过紧的拥抱让解奚琅呼吸困难,不过他没推开谈夷舟,也没有再和他唱反调,话里带笑道:“好啦,我答应你就是了。”
谈夷舟这才再出声,低嗯一声:“下雨天湿气重,晚点齐章会过来给师哥针灸。”
这是解奚琅熟悉的流程:“好。”
齐章来的快,谈夷舟想留下作陪,但解奚琅却摇头拒绝了谈夷舟,而让他在外面等。
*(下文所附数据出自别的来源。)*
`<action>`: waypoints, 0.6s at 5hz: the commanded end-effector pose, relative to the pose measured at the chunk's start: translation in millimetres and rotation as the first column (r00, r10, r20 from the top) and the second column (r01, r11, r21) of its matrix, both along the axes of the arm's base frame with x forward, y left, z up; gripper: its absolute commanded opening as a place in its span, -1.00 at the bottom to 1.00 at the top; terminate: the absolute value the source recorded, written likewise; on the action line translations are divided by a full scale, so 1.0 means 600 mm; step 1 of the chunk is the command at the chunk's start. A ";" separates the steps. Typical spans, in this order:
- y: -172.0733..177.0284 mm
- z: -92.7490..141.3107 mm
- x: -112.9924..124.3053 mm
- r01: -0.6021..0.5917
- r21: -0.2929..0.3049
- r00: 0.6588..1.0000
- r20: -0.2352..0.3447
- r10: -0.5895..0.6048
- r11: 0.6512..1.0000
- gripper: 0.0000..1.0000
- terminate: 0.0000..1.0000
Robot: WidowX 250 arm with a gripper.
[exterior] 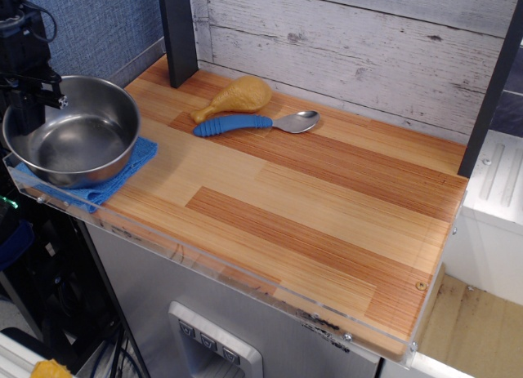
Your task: Put the silver pot onto the blue rag.
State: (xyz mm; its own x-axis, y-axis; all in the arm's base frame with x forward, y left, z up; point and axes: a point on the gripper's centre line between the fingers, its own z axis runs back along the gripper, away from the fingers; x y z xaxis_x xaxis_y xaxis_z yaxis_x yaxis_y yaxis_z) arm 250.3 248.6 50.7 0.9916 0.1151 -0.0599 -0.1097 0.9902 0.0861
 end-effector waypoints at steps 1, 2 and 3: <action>-0.008 0.043 -0.008 0.043 0.057 0.999 -0.018 -0.042 0.997 1.00 -1.00; -0.019 0.078 -0.006 0.057 0.009 0.998 0.013 -0.057 0.998 1.00 -1.00; -0.040 0.130 -0.006 0.097 -0.007 0.993 0.068 -0.096 0.995 1.00 -1.00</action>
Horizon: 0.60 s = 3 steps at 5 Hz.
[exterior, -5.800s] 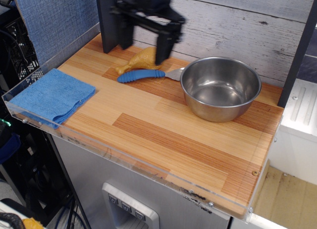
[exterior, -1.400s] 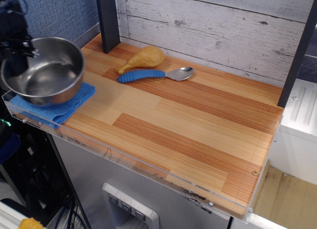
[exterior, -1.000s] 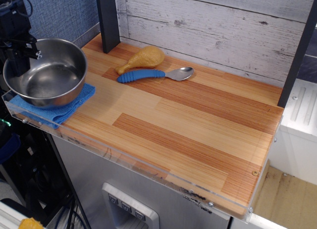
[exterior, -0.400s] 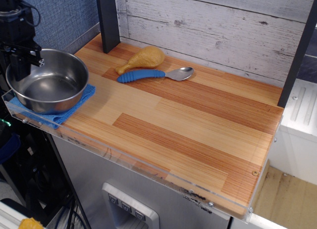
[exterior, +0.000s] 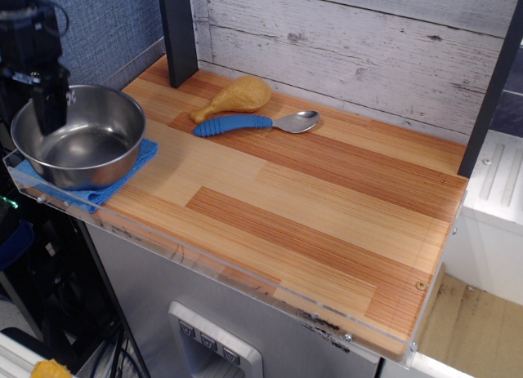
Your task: Put the silver pot onto the blue rag.
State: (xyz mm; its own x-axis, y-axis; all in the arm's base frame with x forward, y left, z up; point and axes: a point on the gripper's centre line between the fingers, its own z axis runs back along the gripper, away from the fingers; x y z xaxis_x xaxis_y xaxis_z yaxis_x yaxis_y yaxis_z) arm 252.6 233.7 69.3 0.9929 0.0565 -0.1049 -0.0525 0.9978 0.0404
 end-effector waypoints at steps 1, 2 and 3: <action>-0.047 0.176 -0.023 0.060 0.095 0.982 0.174 -0.076 0.994 1.00 -1.00; -0.089 0.248 -0.038 0.068 0.116 0.969 0.230 -0.094 0.991 1.00 -1.00; -0.133 0.275 -0.031 0.110 0.077 0.961 0.245 -0.126 0.991 1.00 -1.00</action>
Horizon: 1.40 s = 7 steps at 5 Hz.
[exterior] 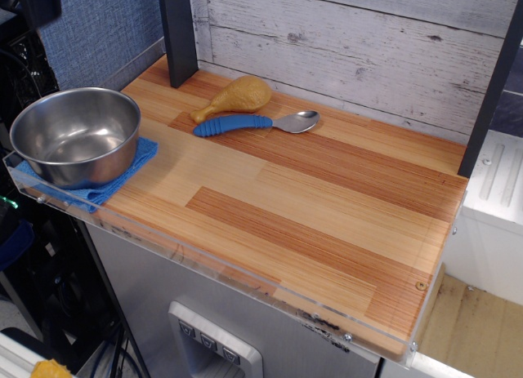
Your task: Put the silver pot onto the blue rag.
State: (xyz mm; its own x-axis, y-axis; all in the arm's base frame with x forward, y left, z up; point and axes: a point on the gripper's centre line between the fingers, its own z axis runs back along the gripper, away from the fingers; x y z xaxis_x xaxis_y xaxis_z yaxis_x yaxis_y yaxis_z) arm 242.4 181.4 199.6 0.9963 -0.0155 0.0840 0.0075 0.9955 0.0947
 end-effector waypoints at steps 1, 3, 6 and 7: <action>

谈夷舟不想忤逆师哥,所以尽管很不想出去,他还是出去了。
谈夷舟一走,解奚琅就变了脸色:“齐先生。”
齐章正在准备针灸用具,听到解奚琅喊他,忙道:“楼主。”
“你昨晚说了什么?”解奚琅不绕弯子,开门见山道。
齐章装傻:“昨晚给楼主诊完脉后,我就去煎药了,期间只让扶桑帮忙照看了一下腰,再没和别人说过话。”
“你知道我想听什么。”解奚琅戳穿道。
“我也真不知道楼主想听什么。”齐章还在装傻,当没听懂解奚琅的话。
看齐章这么嘴硬,解奚琅换了种问法:“那我问再详细一点,昨晚你跟谈夷舟说了什么?”
上次在洛阳,谈夷舟因为寒毒和他争辩,最后谁也没说服谁,这件事便也不了了之了。但解奚琅很清楚,他知道谈夷舟还没死心,所以这些天寒毒发作,解奚琅也强忍着没表现出来。
如果让谈夷舟知道他寒毒又发作了,谈夷舟肯定不会善罢甘休,解奚琅不想谈夷舟替他去冒险。
解奚琅够能忍,这么多天也没让谈夷舟看出不对来,可齐章是大夫,还是有名的神医,解奚琅在他面前没任何秘密,齐章一号脉,就什么都知道了。
解奚琅摸不准齐章的想法,昨晚半梦半醒时,还想着今儿要好好叮嘱齐章。但早上谈夷舟在床上说的那番话,却让解奚琅警醒,若没发生什么,谈夷舟不可能突然说这些的。